Cell invasion and migration assay
For each transfection group, cells were transfected for 48 h. A serum-free cell suspension was then prepared, which was seeded into the upper wells of Transwell plates (8 µm pore; Corning, Incorporated, Corning, NY, USA) with a cell density of 2×104 cells/well. RPMI-1640 medium (Gibco; Thermo Fisher Scientific, Inc.) containing 10% fetal bovine serum was added to the lower chamber. Subsequently, the plate was incubated at 37°C for 24 h. The cells that had transgressed to the lower side of the membrane were then fixed with 4% formaldehyde for 5 min at 25°C, stained with 0.1% crystal violet for 10 min at 25°C, and images of 5 randomly selected fields of view were captured under an inverted microscope. For the invasive ability assay, the Matrigel® (1:10 dilution in 100 µl; Corning, Incorporated) was evenly spread in the upper chambers of the Transwell insert, followed by solidification in an incubator at 37°C for 1 h. The remaining steps were identical to those for the migration assay.
Luciferase reporter assay
By using a bioinformatics analysis (miRDB tool; http://mirdb.org/miRDB/index.html), miR-1224-5p was identified as a putative target of ZEB1-AS1. The wild-type (WT) and mutant-type (Mut) miR-1224-5p binding sequences of ZEB1-AS1 (synthesized by Sangon Biotech Co., Ltd., Shanghai, China) were respectively inserted into the luciferase reporter vector pmirGLO (Promega Corp., Madison, WI, USA). For the luciferase reporter assay, miR-NC or miR-1224-5p mimics and reporter plasmid were co-transfected into 2×104 A375 cells using Lipofectamine 2000 transfection reagent (Invitrogen; Thermo Fisher Scientific, Inc.). After transfection for 48 h, the luciferase activity of the sample was detected using the Dual-Luciferase Reporter Assay System (E1910; Promega Corp.) according to the manufacturer's protocols with normalization to the luciferase activity of Renilla.
Statistical analysis
Values are expressed as the mean ± standard deviation.
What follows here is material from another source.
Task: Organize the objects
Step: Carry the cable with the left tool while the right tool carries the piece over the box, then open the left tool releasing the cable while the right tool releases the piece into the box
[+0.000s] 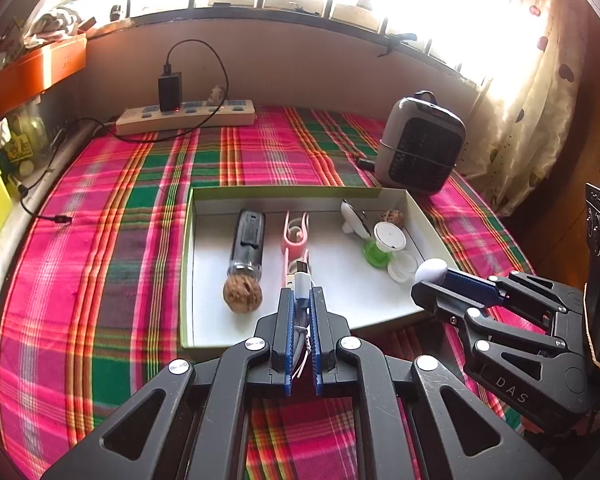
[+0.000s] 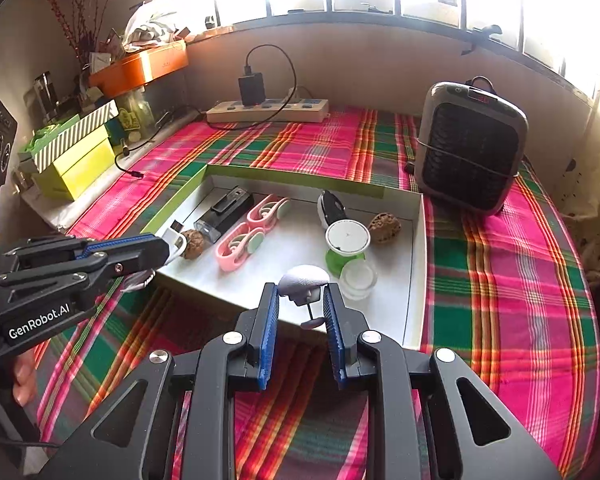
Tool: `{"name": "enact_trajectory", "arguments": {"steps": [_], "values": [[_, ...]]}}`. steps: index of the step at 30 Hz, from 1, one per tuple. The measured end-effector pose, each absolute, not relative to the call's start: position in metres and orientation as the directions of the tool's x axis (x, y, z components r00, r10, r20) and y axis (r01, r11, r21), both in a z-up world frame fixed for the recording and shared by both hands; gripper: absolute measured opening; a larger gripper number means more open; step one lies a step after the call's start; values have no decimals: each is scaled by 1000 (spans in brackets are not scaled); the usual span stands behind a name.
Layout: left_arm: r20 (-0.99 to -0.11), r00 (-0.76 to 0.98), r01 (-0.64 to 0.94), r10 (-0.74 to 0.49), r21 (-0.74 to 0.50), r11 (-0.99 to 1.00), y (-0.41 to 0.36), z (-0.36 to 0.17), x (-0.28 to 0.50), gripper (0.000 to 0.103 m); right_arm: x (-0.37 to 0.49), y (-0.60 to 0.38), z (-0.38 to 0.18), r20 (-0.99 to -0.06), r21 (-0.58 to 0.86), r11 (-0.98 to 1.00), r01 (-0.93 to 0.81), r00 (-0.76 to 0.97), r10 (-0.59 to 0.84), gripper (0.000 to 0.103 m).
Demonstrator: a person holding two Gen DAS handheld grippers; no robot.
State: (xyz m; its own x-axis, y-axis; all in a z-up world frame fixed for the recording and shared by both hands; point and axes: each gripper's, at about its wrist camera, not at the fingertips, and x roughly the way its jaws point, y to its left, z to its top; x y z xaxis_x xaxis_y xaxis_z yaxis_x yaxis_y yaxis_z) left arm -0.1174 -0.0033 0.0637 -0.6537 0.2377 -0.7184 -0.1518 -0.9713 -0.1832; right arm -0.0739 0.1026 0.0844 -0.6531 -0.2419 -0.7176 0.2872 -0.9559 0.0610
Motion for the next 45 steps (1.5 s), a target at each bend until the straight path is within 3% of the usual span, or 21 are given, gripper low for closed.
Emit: {"name": "enact_trajectory", "arguments": {"steps": [19, 45], "values": [[-753, -617, -140, 230, -183, -973, -7, 46, -174, 6, -123, 90, 60, -772, 82, -944, 321, -578, -264, 24], [-775, -586, -133, 236, -195, -972, -7, 30, -186, 3, -137, 88, 44, -797, 73, -946, 315, -552, -245, 24]]}}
SPSS 18.0 software (SPSS, Inc., Chicago, IL, USA) was used for statistical analysis. Student's t-test (for two-group comparisons) and one-way analysis of variance followed by Tukey's post-hoc test (for multiple-group comparisons) were performed. The association between clinicopathological features and ZEB1-AS1 expression was analyzed using the Chi-squared test. The association between ZEB1-AS1 levels and overall survival was estimated using the Kaplan-Meier method, and differences between groups were evaluated using the log-rank test. P<0.05 was considered to indicate a statistically significant difference.
Results
ZEB1-AS1 is increased in melanoma
In the present study, ZEB1-AS1 expression levels were determined in melanoma cells and tissues by using RT-qPCR. The results confirmed that ZEB1-AS1 was significantly upregulated in melanoma cell lines, including A375, WM35, SK-MEL-2 and SK-MEL-5 cells, compared with that in normal HEMa cells (Fig. 1A). The relative expression levels of ZEB1-AS1 were highest in the A375 cell line (Fig. 1A). Compared with the expression in adjacent normal tissues, ZEB1-AS1 was significantly upregulated in melanoma tissues (P<0.05; Fig. 1B). In addition, Kaplan-Meier analysis confirmed that higher levels of ZEB1-AS1 (The median value of ZEB1-AS1 was used as cutoff to divide samples into two subgroups) expression predict poor overall survival of patients with melanoma (Fig. 1C). These results suggested that ZEB1-AS1 was upregulated in melanoma tissues and that the expression level is significantly associated with overall survival. The association between clinicopathological characteristics and ZEB1-AS1 expression in malignant melanoma tissues is presented in Table I. The high expression of ZEB1-AS1 was positively associated with advanced TNM stage and lymph node metastasis (Table I), indicating that ZEB1-AS1 may promote the progression of melanoma.
 | Table I.Association between clinicopathological features and zinc finger E-box binding homeobox 1 antisense RNA 1 expression (low vs. high) in malignant melanoma tissues. |
Knockdown of ZEB1-AS1 inhibits melanoma cell proliferation, invasion and migration
To assess the roles of ZEB1-AS1 in melanoma, specific siRNAs targeting ZEB1-AS1 (siZEB1-AS1#1 and siZEB1-AS1#2) and siNC were individually transfected into the A375 cell line, and the knockdown efficiency was confirmed by RT-qPCR (Fig. 2A). The CCK8 assay was then performed to assess the effect of ZEB1-AS1 knockdown on melanoma cell proliferation. Compared with that in the siNC group, knockdown of ZEB1-AS1 significantly decreased the viability of A375 cells (Fig. 2B), indicating that ZEB1-AS1 has a role in melanoma cell proliferation. Furthermore, Transwell assays suggested that knockdown of ZEB1-AS1 significantly inhibited the migration and invasion of A375 cells (P<0.05; Fig. 2C and D). These results demonstrate that ZEB1-AS1 promotes the malignant behavior of melanoma cells.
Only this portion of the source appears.